The only piece of political journalism ever to make me cry was Ron Suskind's article, Without a Doubt, published in the New York Times Magazine shortly before the 2004 election. It was in that article that the famous passage appeared quoting a senior administration official on the myopia of the "reality-based community" when it came to understanding the government of George W. Bush.

Lately I have been thinking a lot about that article because the "realist" school in foreign policy is thought to be back in charge. The release of the Iraq Study Group's report on December 6th and the re-emergence of James Baker, famous for being pragmatist, a realist, and a fixer, were the triggers for this observation. The Guardian's report was typical: "This is a return to the realist policy of Mr. Bush's father."

Dan Froomkin said the report and reactions to it "marked a restoration of reality in Washington."

Realist, a classic term in foreign policy debates, and reality-based, which is not a classic term but more of an instant classic, are quite different ideas. We shouldn't fuzz them up. The press is capable of doing that--fuzzing things up--because it never came to terms with what Suskind reported in 2004. Of course, neither did the political system. Or the Republican party, or its sensible wing-- the elders, the responsible people.

I think they all regret it now. But they're happy with this month's theme, "realists are back." It sounds almost... normal.

An intellectual scoop

In Without a Doubt (subtitled "Faith, Certainty and the Presidency of George W. Bush") Suskind was not talking about an age old conflict between realists and idealists, the sort of story line that can be re-cycled for every administration. It wasn't the ideologues against the pragmatists, either. He was telling us that reality-based policy-making--and the mechanisms for it--had gotten dumped. A different pattern had appeared under George W. Bush and Dick Cheney. The normal checks and balances had been overcome, so that executive power could flow more freely. Reduced deliberation, oversight, fact-finding, and field reporting were different elements of an emerging political style. Suskind, I felt, got to the essence of it with his phrase, the "retreat from empiricism."

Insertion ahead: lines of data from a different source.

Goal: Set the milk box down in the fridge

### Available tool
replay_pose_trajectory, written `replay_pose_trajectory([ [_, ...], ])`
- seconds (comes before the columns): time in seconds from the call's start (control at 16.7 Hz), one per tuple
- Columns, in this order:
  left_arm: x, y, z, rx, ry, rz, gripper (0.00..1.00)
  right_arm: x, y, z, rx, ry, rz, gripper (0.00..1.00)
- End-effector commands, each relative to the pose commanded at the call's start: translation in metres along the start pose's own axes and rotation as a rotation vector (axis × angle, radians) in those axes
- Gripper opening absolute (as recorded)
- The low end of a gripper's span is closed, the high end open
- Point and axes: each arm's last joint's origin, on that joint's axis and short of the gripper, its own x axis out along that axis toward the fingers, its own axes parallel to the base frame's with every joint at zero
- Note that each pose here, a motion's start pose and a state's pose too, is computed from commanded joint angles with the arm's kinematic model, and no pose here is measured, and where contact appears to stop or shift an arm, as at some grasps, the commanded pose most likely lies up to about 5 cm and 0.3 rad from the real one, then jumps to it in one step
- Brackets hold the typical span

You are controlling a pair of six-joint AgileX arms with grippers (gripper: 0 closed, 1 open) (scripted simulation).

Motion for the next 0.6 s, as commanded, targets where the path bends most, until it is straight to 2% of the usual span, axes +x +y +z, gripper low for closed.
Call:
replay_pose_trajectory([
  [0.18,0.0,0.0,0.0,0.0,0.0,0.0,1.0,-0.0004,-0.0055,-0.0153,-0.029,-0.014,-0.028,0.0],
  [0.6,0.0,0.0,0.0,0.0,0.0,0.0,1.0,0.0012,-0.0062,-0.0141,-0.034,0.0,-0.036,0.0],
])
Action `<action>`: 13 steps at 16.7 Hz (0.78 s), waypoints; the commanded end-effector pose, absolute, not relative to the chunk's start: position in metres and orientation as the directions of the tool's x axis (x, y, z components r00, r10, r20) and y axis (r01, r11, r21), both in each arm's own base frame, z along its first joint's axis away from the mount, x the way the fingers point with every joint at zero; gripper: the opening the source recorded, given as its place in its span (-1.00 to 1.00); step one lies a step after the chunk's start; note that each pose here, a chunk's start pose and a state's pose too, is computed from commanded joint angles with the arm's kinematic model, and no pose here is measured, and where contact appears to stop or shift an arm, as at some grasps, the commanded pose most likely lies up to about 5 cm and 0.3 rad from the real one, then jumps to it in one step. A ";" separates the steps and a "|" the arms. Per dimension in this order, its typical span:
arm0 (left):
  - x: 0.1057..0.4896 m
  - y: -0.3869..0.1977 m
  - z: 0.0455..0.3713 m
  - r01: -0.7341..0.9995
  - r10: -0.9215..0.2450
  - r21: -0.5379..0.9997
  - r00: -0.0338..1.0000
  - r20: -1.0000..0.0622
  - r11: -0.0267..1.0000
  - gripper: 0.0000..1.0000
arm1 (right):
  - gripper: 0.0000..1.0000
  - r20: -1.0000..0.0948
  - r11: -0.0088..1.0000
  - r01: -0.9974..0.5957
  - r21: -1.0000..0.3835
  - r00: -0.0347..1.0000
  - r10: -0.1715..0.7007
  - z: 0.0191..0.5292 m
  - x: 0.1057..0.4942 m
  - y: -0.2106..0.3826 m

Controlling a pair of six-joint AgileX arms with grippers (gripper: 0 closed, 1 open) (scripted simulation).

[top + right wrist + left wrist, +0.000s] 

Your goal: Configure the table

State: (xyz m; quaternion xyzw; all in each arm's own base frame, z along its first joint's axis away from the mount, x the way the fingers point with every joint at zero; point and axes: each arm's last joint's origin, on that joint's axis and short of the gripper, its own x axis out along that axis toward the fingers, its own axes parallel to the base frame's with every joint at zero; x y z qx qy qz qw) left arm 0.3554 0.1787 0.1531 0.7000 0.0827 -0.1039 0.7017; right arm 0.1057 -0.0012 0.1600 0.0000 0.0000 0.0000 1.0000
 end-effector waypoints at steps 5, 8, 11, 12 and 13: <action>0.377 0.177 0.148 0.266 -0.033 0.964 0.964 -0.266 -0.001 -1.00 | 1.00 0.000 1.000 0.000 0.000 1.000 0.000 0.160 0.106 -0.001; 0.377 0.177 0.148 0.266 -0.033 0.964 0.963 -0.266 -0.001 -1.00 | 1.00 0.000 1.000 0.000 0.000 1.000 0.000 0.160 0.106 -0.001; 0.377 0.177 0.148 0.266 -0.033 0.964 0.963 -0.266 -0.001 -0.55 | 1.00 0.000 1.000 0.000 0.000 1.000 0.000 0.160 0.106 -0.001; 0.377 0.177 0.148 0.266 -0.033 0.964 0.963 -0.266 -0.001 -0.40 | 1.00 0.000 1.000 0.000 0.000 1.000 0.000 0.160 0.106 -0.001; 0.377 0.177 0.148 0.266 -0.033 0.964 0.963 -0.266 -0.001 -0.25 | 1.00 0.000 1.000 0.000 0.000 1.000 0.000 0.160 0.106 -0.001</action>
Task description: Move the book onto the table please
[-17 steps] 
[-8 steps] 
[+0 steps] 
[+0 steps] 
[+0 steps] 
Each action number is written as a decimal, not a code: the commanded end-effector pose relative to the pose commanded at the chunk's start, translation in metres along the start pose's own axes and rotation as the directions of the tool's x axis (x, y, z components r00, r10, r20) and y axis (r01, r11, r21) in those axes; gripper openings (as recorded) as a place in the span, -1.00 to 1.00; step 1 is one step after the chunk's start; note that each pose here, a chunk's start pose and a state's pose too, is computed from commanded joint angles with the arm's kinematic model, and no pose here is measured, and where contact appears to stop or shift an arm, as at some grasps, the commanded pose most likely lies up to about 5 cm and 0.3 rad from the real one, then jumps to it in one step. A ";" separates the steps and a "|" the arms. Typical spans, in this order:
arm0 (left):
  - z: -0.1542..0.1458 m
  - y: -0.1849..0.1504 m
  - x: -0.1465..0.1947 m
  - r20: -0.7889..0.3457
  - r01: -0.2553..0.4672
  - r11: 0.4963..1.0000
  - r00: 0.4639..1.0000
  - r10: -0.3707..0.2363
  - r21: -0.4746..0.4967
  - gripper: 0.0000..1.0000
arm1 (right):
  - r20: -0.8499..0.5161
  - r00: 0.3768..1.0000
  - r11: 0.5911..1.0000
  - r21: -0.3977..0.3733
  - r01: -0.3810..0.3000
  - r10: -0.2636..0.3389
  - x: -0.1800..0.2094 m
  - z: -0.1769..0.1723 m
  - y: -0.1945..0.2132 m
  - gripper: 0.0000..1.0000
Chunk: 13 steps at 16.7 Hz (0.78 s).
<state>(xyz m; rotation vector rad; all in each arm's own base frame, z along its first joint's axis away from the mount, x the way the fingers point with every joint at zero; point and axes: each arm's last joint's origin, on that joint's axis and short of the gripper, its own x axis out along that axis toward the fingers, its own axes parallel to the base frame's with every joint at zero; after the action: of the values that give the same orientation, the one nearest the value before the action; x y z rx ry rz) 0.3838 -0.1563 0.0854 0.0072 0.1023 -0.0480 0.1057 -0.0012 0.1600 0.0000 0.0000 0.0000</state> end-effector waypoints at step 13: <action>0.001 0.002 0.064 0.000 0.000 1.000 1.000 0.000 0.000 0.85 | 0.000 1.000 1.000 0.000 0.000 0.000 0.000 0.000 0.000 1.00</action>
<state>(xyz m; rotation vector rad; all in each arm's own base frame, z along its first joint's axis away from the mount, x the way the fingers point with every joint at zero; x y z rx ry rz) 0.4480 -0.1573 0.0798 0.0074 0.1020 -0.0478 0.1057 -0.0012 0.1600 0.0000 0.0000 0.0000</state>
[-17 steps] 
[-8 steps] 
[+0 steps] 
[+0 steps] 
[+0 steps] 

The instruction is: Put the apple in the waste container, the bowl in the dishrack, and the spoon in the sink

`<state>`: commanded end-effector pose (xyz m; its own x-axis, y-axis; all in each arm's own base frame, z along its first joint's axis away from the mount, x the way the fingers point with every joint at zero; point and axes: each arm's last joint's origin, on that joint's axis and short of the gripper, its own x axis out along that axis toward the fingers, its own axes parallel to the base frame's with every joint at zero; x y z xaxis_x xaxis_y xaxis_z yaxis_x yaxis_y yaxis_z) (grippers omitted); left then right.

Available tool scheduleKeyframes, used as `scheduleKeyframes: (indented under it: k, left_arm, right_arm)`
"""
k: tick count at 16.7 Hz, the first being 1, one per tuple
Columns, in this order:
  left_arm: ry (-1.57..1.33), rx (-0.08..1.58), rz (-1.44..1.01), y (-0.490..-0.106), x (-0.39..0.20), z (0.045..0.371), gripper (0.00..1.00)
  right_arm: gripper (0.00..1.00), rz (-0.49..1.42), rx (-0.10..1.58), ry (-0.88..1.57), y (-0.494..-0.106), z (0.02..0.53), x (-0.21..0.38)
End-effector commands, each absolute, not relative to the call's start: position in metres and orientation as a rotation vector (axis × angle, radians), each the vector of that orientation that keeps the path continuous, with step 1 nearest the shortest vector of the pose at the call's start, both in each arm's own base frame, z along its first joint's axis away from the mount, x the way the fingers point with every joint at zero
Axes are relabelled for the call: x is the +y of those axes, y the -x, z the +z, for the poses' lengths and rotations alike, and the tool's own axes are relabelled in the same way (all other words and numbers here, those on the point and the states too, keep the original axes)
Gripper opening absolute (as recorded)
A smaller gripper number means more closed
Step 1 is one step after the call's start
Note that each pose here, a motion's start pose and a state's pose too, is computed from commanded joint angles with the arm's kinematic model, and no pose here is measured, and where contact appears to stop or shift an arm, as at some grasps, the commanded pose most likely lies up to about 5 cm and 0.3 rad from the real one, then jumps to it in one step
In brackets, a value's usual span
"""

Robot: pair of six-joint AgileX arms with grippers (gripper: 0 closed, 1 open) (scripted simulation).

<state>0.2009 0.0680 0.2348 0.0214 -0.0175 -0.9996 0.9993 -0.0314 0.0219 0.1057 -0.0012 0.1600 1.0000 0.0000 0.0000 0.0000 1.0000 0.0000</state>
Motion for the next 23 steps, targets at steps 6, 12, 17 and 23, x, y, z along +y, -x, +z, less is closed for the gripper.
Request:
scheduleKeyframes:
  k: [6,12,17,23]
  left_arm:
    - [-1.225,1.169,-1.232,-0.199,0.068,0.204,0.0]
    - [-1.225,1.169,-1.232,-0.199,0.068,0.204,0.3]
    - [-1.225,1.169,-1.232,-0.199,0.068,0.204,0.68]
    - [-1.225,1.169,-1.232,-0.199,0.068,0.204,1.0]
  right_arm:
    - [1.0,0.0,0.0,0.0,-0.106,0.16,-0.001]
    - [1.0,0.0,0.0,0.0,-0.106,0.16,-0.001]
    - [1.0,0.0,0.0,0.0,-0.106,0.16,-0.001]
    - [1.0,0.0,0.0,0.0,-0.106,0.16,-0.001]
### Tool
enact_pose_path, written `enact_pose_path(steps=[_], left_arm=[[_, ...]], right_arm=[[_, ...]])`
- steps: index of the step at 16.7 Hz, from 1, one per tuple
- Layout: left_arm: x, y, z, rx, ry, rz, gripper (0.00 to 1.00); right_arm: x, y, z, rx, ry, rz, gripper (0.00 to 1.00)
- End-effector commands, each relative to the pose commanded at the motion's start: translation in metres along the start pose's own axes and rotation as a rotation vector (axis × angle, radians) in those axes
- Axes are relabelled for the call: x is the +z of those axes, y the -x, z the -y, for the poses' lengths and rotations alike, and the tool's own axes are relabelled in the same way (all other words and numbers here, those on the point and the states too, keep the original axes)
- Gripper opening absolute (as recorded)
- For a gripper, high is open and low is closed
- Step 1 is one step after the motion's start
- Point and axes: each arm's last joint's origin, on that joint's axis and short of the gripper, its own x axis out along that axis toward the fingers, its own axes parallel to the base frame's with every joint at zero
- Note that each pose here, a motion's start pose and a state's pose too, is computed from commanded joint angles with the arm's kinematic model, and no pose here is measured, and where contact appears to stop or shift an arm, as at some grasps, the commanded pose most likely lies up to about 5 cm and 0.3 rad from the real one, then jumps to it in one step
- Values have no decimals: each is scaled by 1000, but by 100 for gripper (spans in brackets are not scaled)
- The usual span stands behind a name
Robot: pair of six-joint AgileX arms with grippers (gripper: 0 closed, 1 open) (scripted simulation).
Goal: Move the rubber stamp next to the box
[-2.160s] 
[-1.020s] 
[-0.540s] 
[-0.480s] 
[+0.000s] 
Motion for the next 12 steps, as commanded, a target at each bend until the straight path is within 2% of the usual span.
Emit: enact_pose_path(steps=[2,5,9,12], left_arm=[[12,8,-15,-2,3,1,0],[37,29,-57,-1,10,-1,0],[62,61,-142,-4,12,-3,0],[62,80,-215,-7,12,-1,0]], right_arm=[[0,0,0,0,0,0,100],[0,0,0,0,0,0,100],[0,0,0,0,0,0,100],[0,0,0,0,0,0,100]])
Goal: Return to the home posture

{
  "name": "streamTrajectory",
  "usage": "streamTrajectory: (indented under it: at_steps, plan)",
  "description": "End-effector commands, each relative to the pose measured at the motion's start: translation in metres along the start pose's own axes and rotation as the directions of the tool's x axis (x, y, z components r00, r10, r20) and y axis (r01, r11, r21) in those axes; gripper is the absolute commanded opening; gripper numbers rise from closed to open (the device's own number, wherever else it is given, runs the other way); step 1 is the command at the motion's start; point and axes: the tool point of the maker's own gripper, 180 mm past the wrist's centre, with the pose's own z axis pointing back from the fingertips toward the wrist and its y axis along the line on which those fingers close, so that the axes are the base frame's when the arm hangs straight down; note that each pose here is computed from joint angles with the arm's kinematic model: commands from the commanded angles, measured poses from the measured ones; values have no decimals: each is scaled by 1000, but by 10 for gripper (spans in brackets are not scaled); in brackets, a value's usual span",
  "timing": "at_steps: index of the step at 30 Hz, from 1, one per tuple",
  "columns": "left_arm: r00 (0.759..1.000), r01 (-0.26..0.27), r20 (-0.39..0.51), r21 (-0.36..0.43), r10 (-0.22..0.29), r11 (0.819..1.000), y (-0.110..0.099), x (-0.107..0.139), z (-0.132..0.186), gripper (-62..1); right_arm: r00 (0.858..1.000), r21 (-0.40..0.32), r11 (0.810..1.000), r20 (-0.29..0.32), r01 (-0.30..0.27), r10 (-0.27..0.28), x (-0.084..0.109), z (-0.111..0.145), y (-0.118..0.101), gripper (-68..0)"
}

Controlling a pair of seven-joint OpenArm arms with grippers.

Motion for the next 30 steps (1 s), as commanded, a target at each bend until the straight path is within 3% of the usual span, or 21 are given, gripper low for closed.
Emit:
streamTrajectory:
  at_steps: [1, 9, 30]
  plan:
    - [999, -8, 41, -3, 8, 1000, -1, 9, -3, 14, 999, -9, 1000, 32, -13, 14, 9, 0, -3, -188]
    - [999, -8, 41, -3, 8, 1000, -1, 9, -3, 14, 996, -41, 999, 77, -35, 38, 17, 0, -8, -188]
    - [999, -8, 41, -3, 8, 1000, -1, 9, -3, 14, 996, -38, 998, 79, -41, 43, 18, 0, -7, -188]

Which is a perfect example of what Bill Keller and others at the New York Times call an intellectual scoop. ("When you can look at all the dots everyone can look at, and be the first to connect them in a meaningful and convincing way...") Over the last three years, and ever since the adventure in Iraq began, Americans have seen spectacular failures of intelligence, spectacular collapses in the press, spectacular breakdowns in the reality-checks built into government, including the evaporation of oversight in Congress, and the by-passing of the National Security Council, which was created to prevent exactly these events.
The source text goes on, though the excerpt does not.